I have a dictionary of tuples. Inside one of those tuples is one thing I care about. What’s the best way to find that one thing? How can I make it fast? I feel like I have some things to learn about associative collections.

Here’s a mockup of my code, where I have a dictionary of pet owners and their pets. I know there’s one and only one Cat, and I’d like to find that cat. I have some code to do it, but it feels really bulky compared to the rest of my code.

abstract type Pet end
struct Dog <: Pet; name::String; end
struct Cat <: Pet; name::String; end
struct Ox  <: Pet; name::String; end

# Create an example dictionary.
pets = Dict("Cindy" => (Dog("Fido"), Cat("Captain Snuggly Pants")),
            "Tom"   => (Ox("Socks"), Dog("Chewbacca")))

# Find the cat.
cat = Cat("empty cat") # Defined so that cat has global scope.
for these_pets in values(pets) # Get tuple of pets for each entry.
    cats = filter(e -> isa(e, Cat), these_pets) # Look for a Cat.
    if !isempty(cats) # If we found one, accept it and break.
        cat = first(cats)
        break
    end
end

I can definitely make the code shorter by vcating all of those tuples together into a literal collection and then calling first(filter(p -> isa(p, Cat), ...)) on it, but that seems hugely wasteful. Time is critical here; there will be many pet owners and many pets, the whole thing will need to run many times on different collections, and who wouldn’t want to find Captain Snuggly Pants as soon as possible?


#2

How about (cat is a function in base, so I just changed it to kat):

kat = Cat("Nemo")
for val in values(pets)
    katind = findfirst(v->isa(v, Cat), val)
    !iszero(katind) && (kat = val[katind]; break)
end

Timing:

julia> @btime begin
       kat = Cat("Nemo")
       for val in values($pets)
           katind = findfirst(v->isa(v, Cat), val)
           !iszero(katind) && (kat = val[katind]; break)
       end
       end
  203.837 ns (0 allocations: 0 bytes)

#3

Possibly something like

function first_matching(pred, iter)
    state = start(iter)
    while !done(iter, state)
        item, next_state = next(iter, state)
        pred(item) && return Nullable(item)
        state = next_state
    end
    return Nullable(state, false)
end

first_matching(p -> isa(p, Cat), Base.Iterators.flatten(values(pets)))

#4

Thanks @DNF and @Tamas_Papp!

As written, @DNF’s answer is by far the fastest. However, it has more hard-coded stuff than @Tamas_Papp’s. Modifying Papp’s so as to compare apples to apples (building in the flatten and isa(...) and leaving out the Nullables), I have:

function first_matching(pets, pet_type)
    iter = Base.Iterators.flatten(pets)
    state = start(iter)
    while !done(iter, state)
        item, next_state = next(iter, state)
        isa(item, pet_type) && return item
        state = next_state
    end
    return pet_type("[empty pet]")
end

and in fact this modified version is the fastest so far. It comes in at 26us, where’s @DNF’s comes in at 32us. So you both contributed to the fastest answer. (My original one comes in at a terrifying 700us and is sufficient evidence that I am still a beginner in Julia.)

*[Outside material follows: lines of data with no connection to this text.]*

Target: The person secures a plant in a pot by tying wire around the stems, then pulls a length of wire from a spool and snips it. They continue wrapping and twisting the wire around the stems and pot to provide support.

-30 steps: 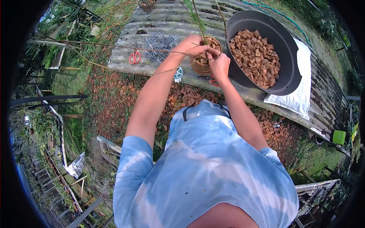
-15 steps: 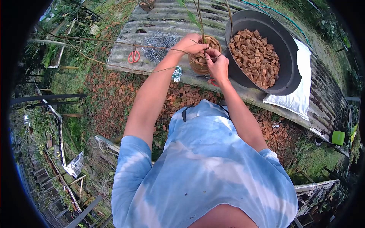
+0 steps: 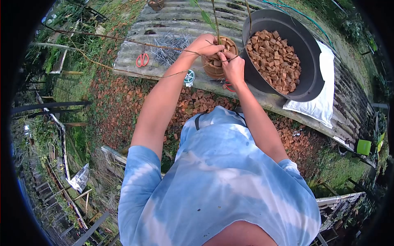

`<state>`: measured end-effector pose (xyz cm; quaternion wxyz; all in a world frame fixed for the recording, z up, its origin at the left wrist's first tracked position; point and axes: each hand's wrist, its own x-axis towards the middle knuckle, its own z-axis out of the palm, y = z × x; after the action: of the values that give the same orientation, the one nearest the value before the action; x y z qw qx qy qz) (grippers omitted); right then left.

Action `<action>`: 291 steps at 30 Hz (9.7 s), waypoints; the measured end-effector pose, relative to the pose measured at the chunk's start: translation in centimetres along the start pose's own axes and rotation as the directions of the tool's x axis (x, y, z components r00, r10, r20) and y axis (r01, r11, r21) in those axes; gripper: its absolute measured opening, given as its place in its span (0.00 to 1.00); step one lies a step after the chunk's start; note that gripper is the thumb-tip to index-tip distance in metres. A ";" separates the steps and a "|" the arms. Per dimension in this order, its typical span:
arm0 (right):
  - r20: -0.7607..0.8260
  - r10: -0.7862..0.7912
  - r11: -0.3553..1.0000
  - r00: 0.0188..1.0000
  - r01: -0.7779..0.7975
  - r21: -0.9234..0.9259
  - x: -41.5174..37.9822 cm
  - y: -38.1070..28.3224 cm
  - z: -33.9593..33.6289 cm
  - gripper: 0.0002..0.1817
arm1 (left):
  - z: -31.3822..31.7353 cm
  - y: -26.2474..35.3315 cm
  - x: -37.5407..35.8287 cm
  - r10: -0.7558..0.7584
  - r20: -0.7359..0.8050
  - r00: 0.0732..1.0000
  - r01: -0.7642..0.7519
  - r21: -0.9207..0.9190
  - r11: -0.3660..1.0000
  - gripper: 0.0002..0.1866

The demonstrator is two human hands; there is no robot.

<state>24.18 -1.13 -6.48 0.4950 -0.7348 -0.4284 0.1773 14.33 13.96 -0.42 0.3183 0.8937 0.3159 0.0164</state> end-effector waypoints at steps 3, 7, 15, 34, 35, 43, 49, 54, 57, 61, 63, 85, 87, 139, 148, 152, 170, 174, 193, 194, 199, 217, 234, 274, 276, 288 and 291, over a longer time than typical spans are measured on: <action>0.024 0.060 0.998 0.998 -0.060 0.009 0.3 0.3 0.4 0.14 | 0.3 -0.3 0.1 -0.025 -0.014 1.000 0.025 -0.006 1.000 0.28; 0.016 0.080 0.997 0.997 -0.080 0.001 0.5 0.2 0.5 0.13 | 0.6 -0.2 0.1 -0.033 0.004 0.999 0.033 -0.052 0.998 0.26; -0.111 -0.012 0.997 0.994 0.021 0.078 0.1 1.3 2.1 0.08 | 1.9 -2.0 0.4 0.072 -0.040 0.997 -0.075 -0.067 0.995 0.24; -0.189 -0.412 0.910 0.891 0.391 -0.138 -0.5 1.7 1.2 0.07 | 1.5 -1.2 -0.4 0.073 -0.100 0.992 -0.078 -0.056 0.995 0.25; -0.190 -0.424 0.904 0.885 0.404 -0.136 -0.5 1.7 1.2 0.07 | 1.4 -1.2 -0.4 0.070 -0.099 0.993 -0.075 -0.048 0.996 0.25; -0.221 -0.343 0.938 0.913 0.324 -0.120 -0.5 1.5 1.8 0.08 | 1.7 -1.4 -0.2 0.054 -0.131 0.990 -0.064 -0.074 0.995 0.24; -0.210 -0.259 0.964 0.943 0.239 -0.120 -1.1 0.6 1.6 0.07 | 2.0 -1.5 0.1 0.049 -0.106 0.993 -0.058 -0.087 0.995 0.25; -0.216 -0.336 0.937 0.917 0.302 -0.176 -1.0 1.8 1.9 0.08 | 2.0 -1.3 0.2 0.084 -0.109 0.990 -0.091 -0.061 0.994 0.23; -0.226 -0.381 0.920 0.897 0.344 -0.188 -0.9 2.0 1.7 0.07 | 2.4 -1.4 0.5 0.103 -0.096 0.990 -0.112 -0.097 0.989 0.22; -0.236 -0.262 0.964 0.936 0.266 -0.016 -0.8 2.2 1.6 0.05 | 2.7 -2.0 0.5 0.193 -0.075 0.978 -0.201 -0.136 0.970 0.22; -0.169 -0.111 0.985 0.979 0.132 0.114 -0.6 2.2 1.3 0.05 | 2.7 -2.2 0.5 0.209 -0.063 0.976 -0.217 -0.180 0.959 0.22; -0.132 0.113 0.994 0.985 -0.112 0.013 0.5 0.3 0.3 0.11 | 2.9 -1.1 -0.2 0.121 -0.139 0.983 -0.142 -0.152 0.978 0.21; -0.178 0.116 0.993 0.977 -0.113 0.031 0.2 0.2 0.8 0.10 | 2.9 -0.9 -0.5 0.116 -0.129 0.985 -0.139 -0.181 0.974 0.21; -0.114 0.099 0.994 0.988 -0.092 0.062 0.7 0.7 0.6 0.09 | 3.6 -1.5 -0.9 0.116 -0.199 0.973 -0.168 -0.267 0.949 0.18; -0.182 0.037 0.999 0.983 -0.029 0.046 0.3 0.5 0.8 0.08 | 4.0 -1.3 -0.9 0.080 -0.220 0.972 -0.130 -0.219 0.967 0.19; -0.194 0.052 0.992 0.980 -0.028 0.126 0.1 0.8 1.2 0.08 | 4.1 -1.2 -1.1 0.079 -0.233 0.969 -0.139 -0.251 0.958 0.19; 0.287 0.384 0.467 0.878 -0.452 0.760 2.9 5.2 1.7 0.06 | 4.2 -1.1 -1.4 0.056 -0.209 0.976 -0.103 -0.221 0.970 0.19; 0.280 0.363 0.593 0.889 -0.453 0.666 3.1 4.6 1.1 0.09 | 4.3 -0.9 -1.5 0.069 -0.230 0.971 -0.130 -0.259 0.957 0.19; -0.143 0.002 1.000 0.990 0.000 0.013 -0.6 0.4 0.6 0.07 | 4.5 -1.1 -1.1 0.028 -0.249 0.968 -0.080 -0.202 0.976 0.19; -0.170 -0.089 0.996 0.981 0.083 -0.046 -0.4 0.6 0.7 0.06 | 4.4 -1.0 -1.1 0.022 -0.253 0.967 -0.072 -0.189 0.979 0.19; -0.195 -0.362 0.927 0.912 0.329 -0.182 -0.1 1.2 0.4 0.05 | 4.2 -0.7 -1.1 0.025 -0.251 0.968 -0.075 -0.190 0.979 0.19; 0.020 0.314 0.880 0.949 -0.299 0.370 1.7 4.5 2.8 0.10 | 4.1 -0.3 -1.4 -0.040 -0.178 0.983 -0.017 -0.311 0.950 0.19; -0.193 0.192 0.948 0.962 -0.131 0.290 -0.5 1.1 2.2 0.09 | 4.4 -0.8 -1.4 -0.025 -0.234 0.972 -0.046 -0.297 0.954 0.19; 0.294 -0.781 0.380 0.551 0.793 -0.476 2.7 3.1 -2.8 0.13 | 3.6 -2.7 0.4 0.089 -0.144 0.986 -0.110 -0.146 0.983 0.23; 0.265 -0.770 0.390 0.580 0.758 -0.523 2.5 3.3 -2.0 0.12 | 3.5 -2.1 0.0 0.077 -0.157 0.985 -0.101 -0.154 0.983 0.22; -0.147 -0.180 0.970 0.973 0.151 -0.192 0.5 2.0 1.1 0.09 | 4.1 -1.3 -0.9 0.031 -0.216 0.976 -0.086 -0.252 0.964 0.19; -0.170 -0.092 0.988 0.981 0.069 -0.136 0.7 2.6 1.6 0.11 | 4.3 -1.4 -0.8 0.005 -0.220 0.975 -0.067 -0.273 0.960 0.18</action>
<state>24.64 -0.01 -9.42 0.4891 -0.7600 -0.4232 0.0634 13.91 11.96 -4.54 0.4043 0.8383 0.3268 0.1643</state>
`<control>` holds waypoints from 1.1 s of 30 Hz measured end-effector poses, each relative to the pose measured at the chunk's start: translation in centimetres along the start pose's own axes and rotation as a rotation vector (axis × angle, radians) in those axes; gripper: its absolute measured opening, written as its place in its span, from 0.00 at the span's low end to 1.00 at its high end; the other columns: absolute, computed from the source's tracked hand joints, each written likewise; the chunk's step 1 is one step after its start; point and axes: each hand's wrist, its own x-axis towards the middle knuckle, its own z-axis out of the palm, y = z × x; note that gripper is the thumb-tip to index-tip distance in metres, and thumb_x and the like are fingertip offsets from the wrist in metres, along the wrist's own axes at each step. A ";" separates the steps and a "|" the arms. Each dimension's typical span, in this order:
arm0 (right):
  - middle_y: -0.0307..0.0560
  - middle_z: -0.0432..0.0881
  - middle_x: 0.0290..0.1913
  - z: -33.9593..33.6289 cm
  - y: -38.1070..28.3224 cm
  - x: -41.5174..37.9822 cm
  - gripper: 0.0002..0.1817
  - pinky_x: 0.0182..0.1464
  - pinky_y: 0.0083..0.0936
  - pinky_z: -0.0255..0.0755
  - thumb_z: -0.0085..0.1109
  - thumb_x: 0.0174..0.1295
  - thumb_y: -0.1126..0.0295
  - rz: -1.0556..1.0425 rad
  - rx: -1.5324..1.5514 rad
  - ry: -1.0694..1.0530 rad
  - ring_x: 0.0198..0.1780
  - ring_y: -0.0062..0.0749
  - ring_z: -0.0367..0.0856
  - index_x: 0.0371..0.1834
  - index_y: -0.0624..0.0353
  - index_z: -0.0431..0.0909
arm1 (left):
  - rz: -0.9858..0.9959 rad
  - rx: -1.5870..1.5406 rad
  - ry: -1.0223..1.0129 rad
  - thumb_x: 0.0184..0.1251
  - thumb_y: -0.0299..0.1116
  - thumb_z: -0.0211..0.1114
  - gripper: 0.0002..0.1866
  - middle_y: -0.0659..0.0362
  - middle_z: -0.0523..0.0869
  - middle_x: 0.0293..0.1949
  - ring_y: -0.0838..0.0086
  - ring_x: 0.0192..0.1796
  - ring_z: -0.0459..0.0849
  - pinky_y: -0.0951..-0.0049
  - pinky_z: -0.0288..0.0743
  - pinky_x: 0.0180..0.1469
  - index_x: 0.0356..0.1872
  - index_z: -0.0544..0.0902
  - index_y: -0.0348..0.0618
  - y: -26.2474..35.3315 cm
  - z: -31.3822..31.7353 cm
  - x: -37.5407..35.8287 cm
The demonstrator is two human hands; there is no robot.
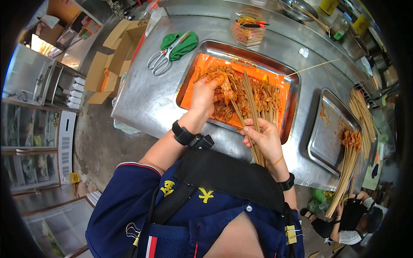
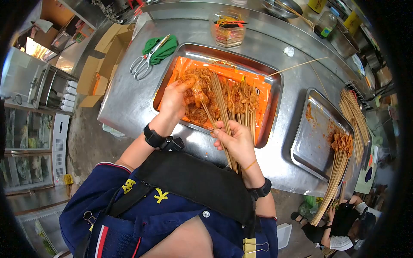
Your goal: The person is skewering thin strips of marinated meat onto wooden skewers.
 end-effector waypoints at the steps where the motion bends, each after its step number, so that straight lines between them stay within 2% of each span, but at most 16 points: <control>1: 0.46 0.80 0.30 0.0 -0.1 0.0 0.10 0.24 0.15 0.73 0.56 0.59 0.75 0.007 0.001 0.000 0.23 0.20 0.78 0.43 0.66 0.73 | -0.040 0.005 -0.013 0.65 0.28 0.53 0.12 0.53 0.82 0.40 0.68 0.39 0.83 0.66 0.80 0.41 0.46 0.75 0.34 0.3 -0.3 0.2; 4: 0.46 0.80 0.30 0.1 -0.3 -0.2 0.10 0.24 0.14 0.73 0.56 0.60 0.75 0.027 0.010 -0.001 0.23 0.20 0.78 0.43 0.66 0.73 | -0.230 -0.082 -0.025 0.67 0.28 0.50 0.12 0.52 0.82 0.41 0.65 0.42 0.82 0.63 0.80 0.43 0.47 0.74 0.34 1.4 -0.4 0.3; 7: 0.46 0.80 0.30 0.0 -0.4 -0.2 0.10 0.25 0.15 0.73 0.56 0.60 0.75 0.032 0.021 -0.008 0.24 0.20 0.78 0.44 0.66 0.73 | -0.414 -0.202 0.001 0.67 0.28 0.48 0.12 0.52 0.82 0.41 0.64 0.39 0.82 0.63 0.80 0.40 0.47 0.73 0.33 1.0 -0.9 0.6; 10: 0.46 0.80 0.31 -0.2 -0.1 -0.2 0.11 0.25 0.15 0.74 0.57 0.60 0.74 0.022 0.025 -0.010 0.24 0.21 0.78 0.45 0.66 0.73 | -0.428 -0.186 0.012 0.67 0.28 0.48 0.12 0.52 0.81 0.43 0.64 0.41 0.82 0.63 0.80 0.42 0.48 0.72 0.33 -0.4 -0.7 0.4; 13: 0.47 0.80 0.31 -0.3 0.0 -0.1 0.12 0.25 0.16 0.74 0.57 0.60 0.74 0.007 0.042 -0.001 0.24 0.21 0.78 0.45 0.66 0.72 | -0.209 -0.051 -0.074 0.68 0.28 0.48 0.13 0.52 0.80 0.44 0.65 0.42 0.82 0.63 0.80 0.44 0.48 0.72 0.32 0.8 0.4 -0.7; 25: 0.46 0.80 0.31 -0.4 0.1 0.0 0.12 0.25 0.15 0.74 0.56 0.60 0.73 0.025 0.010 -0.003 0.24 0.20 0.78 0.46 0.65 0.72 | -0.184 -0.132 -0.195 0.68 0.29 0.49 0.14 0.54 0.80 0.46 0.68 0.44 0.81 0.68 0.79 0.44 0.50 0.71 0.33 1.4 -0.3 -0.5; 28: 0.46 0.80 0.31 -0.3 0.1 0.0 0.11 0.25 0.15 0.74 0.56 0.60 0.73 0.025 0.010 -0.003 0.24 0.20 0.78 0.45 0.65 0.72 | -0.112 -0.046 -0.162 0.67 0.27 0.52 0.12 0.56 0.81 0.44 0.69 0.42 0.82 0.70 0.79 0.43 0.49 0.73 0.34 1.0 0.3 -0.7; 31: 0.46 0.80 0.31 -0.3 0.1 -0.1 0.11 0.25 0.15 0.74 0.55 0.60 0.74 0.020 0.010 0.008 0.23 0.20 0.77 0.45 0.66 0.72 | 0.110 0.097 -0.121 0.64 0.24 0.55 0.10 0.57 0.82 0.40 0.73 0.39 0.82 0.74 0.78 0.41 0.45 0.77 0.34 -0.3 0.6 -0.9; 33: 0.46 0.80 0.30 -0.1 0.1 -0.1 0.12 0.24 0.15 0.73 0.55 0.60 0.74 0.013 0.018 0.015 0.22 0.20 0.77 0.45 0.66 0.71 | 0.325 0.299 -0.115 0.62 0.23 0.55 0.09 0.58 0.83 0.38 0.76 0.37 0.81 0.77 0.77 0.38 0.43 0.79 0.34 -1.3 0.3 -1.0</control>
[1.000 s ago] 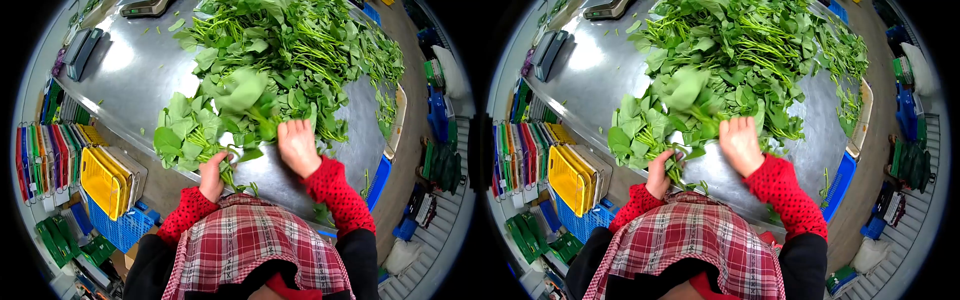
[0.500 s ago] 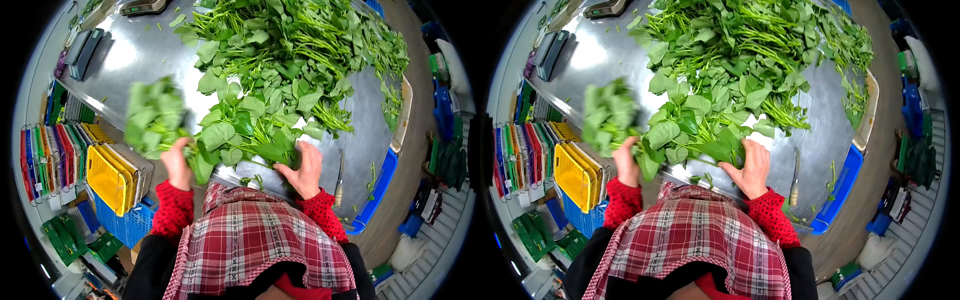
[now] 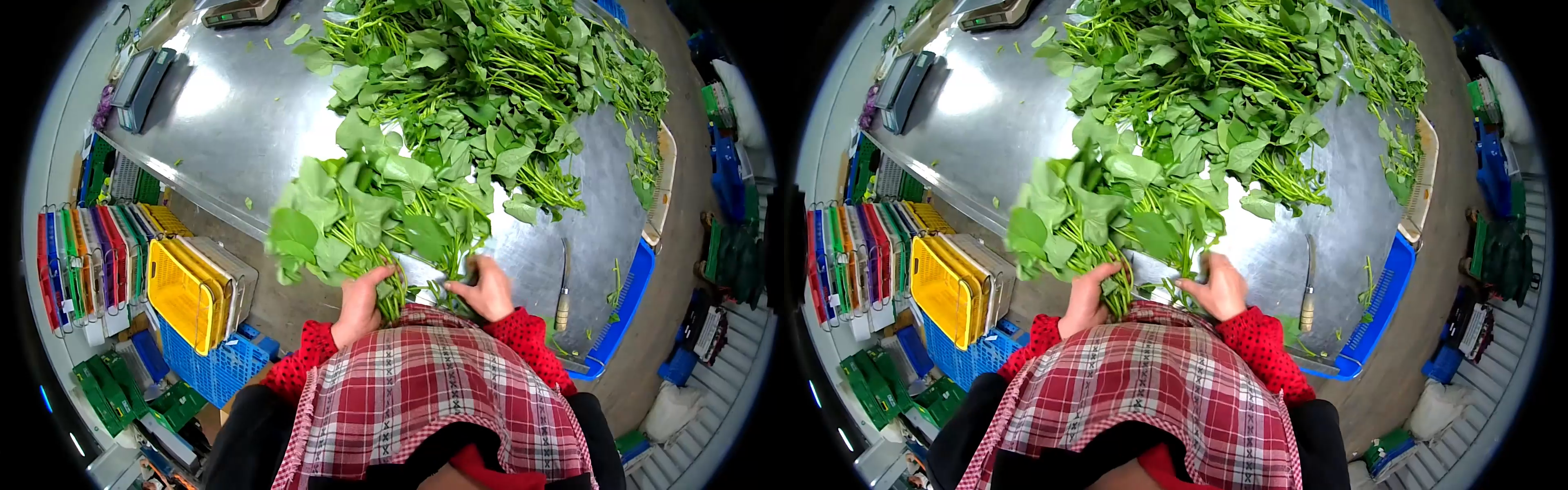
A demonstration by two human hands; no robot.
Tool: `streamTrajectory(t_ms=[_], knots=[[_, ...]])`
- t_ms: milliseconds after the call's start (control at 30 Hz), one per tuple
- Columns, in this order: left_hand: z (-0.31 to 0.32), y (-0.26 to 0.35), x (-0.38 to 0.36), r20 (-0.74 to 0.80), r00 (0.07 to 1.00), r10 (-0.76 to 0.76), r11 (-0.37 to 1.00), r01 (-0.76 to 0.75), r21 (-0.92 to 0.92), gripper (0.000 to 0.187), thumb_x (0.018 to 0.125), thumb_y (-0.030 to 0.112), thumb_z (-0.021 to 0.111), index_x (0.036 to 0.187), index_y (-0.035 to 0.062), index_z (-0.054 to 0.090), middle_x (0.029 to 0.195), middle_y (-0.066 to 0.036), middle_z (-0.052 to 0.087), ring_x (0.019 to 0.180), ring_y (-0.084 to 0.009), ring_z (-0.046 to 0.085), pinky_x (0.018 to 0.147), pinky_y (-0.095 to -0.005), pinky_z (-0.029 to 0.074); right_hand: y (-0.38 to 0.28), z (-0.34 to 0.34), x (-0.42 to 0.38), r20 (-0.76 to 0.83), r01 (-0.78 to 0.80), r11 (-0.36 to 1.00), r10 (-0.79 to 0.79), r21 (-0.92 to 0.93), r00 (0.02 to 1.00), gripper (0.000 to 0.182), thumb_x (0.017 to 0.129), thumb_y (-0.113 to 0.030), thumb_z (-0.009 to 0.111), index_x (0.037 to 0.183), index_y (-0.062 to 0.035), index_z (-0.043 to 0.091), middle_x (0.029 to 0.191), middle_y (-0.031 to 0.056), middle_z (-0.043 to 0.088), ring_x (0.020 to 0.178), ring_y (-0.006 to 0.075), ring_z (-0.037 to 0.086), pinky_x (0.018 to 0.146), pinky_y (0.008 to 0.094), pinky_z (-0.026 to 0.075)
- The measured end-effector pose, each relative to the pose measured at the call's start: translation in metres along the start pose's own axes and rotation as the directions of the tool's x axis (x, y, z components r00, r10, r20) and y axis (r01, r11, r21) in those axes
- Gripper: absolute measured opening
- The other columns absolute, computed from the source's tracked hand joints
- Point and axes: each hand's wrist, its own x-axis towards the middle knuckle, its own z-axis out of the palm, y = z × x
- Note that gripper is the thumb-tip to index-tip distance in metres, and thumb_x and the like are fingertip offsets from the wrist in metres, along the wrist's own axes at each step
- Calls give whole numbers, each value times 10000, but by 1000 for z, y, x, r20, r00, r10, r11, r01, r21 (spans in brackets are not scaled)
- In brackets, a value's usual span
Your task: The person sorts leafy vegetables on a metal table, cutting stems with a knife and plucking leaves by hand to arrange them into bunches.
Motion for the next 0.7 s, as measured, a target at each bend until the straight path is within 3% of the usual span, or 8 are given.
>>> streamTrajectory(t_ms=[67,167,300,467,500,567,633,700], knots=[[12,10,-3,8,1000,26,1000,-26,-5,129,842,75,616,906,-31,653,818,-107,671,695,-190,626,650,-304,514,14,18,-3,18,11,990,-14,138,1000,366,714,-307,773,757,15,606,679,153,585,655,265,603,616,408,464],[4,11,0,44,990,134,991,-134,-5,185,872,89,590,1031,-5,607,922,-110,677,811,-195,652,715,-305,525,5,-30,-28,64,-89,914,69,395,996,196,836,-175,685,883,4,617,634,91,612,555,110,564,500,287,436],[0,12,2,22,993,116,992,-115,-51,250,862,46,593,1107,28,545,991,-111,670,883,-209,658,766,-322,526,35,-99,-62,-99,-245,896,301,370,949,149,902,-101,599,980,26,606,721,74,639,555,101,548,506,272,457],[16,-3,3,54,978,202,979,-199,-52,199,849,45,611,1038,19,556,878,-94,649,726,-190,626,659,-315,523,-41,-130,-26,-628,290,809,123,512,768,158,945,-51,539,1094,-13,579,913,24,612,648,43,492,536,197,406],[17,-6,4,60,980,190,981,-188,-39,177,850,52,611,1018,19,564,866,-89,644,717,-185,624,640,-311,521,-53,-115,-2,-650,395,793,2,464,760,191,914,-36,565,1103,-18,578,928,57,626,660,93,540,567,232,439],[20,-6,2,65,993,100,995,-101,11,123,858,79,608,966,25,584,840,-77,633,693,-173,614,613,-304,518,-36,-71,63,-531,519,850,-480,-85,699,236,850,-80,598,1077,-21,569,962,179,591,738,354,577,630,395,474],[10,-12,13,85,996,39,999,-40,9,112,867,98,603,955,30,595,818,-68,621,688,-176,609,611,-303,517,-26,-25,97,-353,344,936,-349,-79,868,189,861,-158,613,920,1,531,927,182,552,844,407,556,708,464,452],[14,-16,14,75,997,-15,1000,16,-18,122,870,101,602,960,19,594,818,-68,616,684,-178,603,622,-308,522,-13,-5,100,-370,347,914,-403,-210,837,224,876,-198,598,899,10,519,870,222,554,806,423,566,668,497,449]])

Interestingly (to me), the flatten call has essentially no cost. I wrote another version where instead of using flatten, I used a loop for iter in pets; (same as above); end;, and this saved no time.

Thanks again, all. This is going to be one of the functions called most frequently by my program, and speed is critical!


#5

That’s odd. I timed mine at 200 nanoseconds.


#6

I think this is a cleaner version of your answer, and I time it at about 1.3 us.

function first_matching_flatten(pets, PetType)
    for pet in Base.Iterators.flatten(pets)
        pet isa PetType && return pet
    end
    return PetType("none")
end
@btime first_matching_flatten($pets, Cat)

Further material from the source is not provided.